On my first trip to Honolulu, I was aware of Honolulu’s Ala Wai Canal, but didn’t have time to go take a look at it, let alone consider a walk alongside it. And I guarantee you, most visitors to Oahu don’t give this canal a single thought. I mean, who notices a man-made canal when there’s the huge and gorgeous Pacific Ocean with its world-class beaches all around the island?

Ala Wai Canal

Not the ocean. But still pretty.

The two-mile long Ala Wai Canal was built in the 1920s to drain agricultural and wetlands into the Pacific Ocean. It borders the Waikiki Beach tourist corridor on the north, from Kapahulu Avenue all the way past Ala Moana Boulevard, eventually ending in the ocean. Without it, there would be no Waikiki Beach as we know it today.

Map of Waikiki

Waikiki Beach tourist corridor, bordered on the north by the Ala Wai Canal.

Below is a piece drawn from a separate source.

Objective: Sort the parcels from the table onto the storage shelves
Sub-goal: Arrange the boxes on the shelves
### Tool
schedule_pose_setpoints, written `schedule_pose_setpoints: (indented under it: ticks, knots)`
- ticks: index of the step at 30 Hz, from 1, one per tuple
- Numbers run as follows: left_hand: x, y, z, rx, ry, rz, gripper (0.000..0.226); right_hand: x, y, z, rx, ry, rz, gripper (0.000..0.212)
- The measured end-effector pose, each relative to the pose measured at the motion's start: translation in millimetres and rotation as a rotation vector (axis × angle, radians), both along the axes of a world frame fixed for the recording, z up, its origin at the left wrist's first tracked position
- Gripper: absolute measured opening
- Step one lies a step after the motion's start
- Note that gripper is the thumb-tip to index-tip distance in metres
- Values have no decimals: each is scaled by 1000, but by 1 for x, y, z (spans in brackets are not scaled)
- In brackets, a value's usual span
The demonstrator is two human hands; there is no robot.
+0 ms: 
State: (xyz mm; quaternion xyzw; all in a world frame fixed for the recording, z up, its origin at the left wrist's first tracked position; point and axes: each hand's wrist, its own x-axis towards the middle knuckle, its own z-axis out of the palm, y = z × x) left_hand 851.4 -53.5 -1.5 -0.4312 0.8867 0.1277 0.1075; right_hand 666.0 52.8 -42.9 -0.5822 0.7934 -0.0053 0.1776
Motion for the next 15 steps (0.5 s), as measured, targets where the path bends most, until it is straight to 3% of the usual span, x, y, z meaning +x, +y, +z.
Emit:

The canal has a walkway running the length of it that is used mostly by locals and a bit by visitors. I went for a walk there one evening and passed a handful of people, but mostly it was pretty peaceful and quiet and uncrowded. (Which is one of the things that makes it so appealing: When you become overwhelmed by the crowds along Kalakaua and Kuhio Streets, head for the Canal for a little peace and quiet.)

Ala Wai Canal

The walking path along the canal is a peaceful and quiet walk in the otherwise crowded Waikiki Beach.

As far as Canal walks go, it’s a good one. It provides a picturesque view across the canal of the golf course and the city of Honolulu as it stretches into the hills. You can also watch paddlers in single-person outrigger canoes out on the canal getting some exercise. I encountered two people walking their dogs, a couple of joggers, parents with a baby stroller, and a man pushing his elderly father in a wheelchair along the path here. Here, you get more of a feel for what it might be like to live in Honolulu than you do a few blocks away on Kalakaua and the beach area.

Unfortunately, Ala Wai is not the cleanest body of water in the world. (Then again, neither are the Thames or the Seine.) In fact, it’s pretty polluted. A man died from bacterial infections after falling in the water.  So for God’s sake, don’t go in the water. I also would not eat any fish caught in the Canal.

Ala Wai Canal

Looks clean from this angle. . .but it isn’t.

But for walking purposes and the views, it’s quite lovely. Many people complain about the funky smell here, but I didn’t notice a bad smell. (Maybe I was lucky and caught it on a good day?) You may see homeless people here, but you’ll see them everywhere in Honolulu, so the Canal’s no different.

I’d recommend walking here first thing in the morning or in the evening, mainly for the early morning or late day light. For a change of perspective, cross over one of the bridges that span the canal and walk on the other side for views across the Canal of the hotels along Ala Wai Boulevard.

Ala Wai Canal

In any other city, this body of water would be the highlight. But it’s hard to compete with the Pacific Ocean.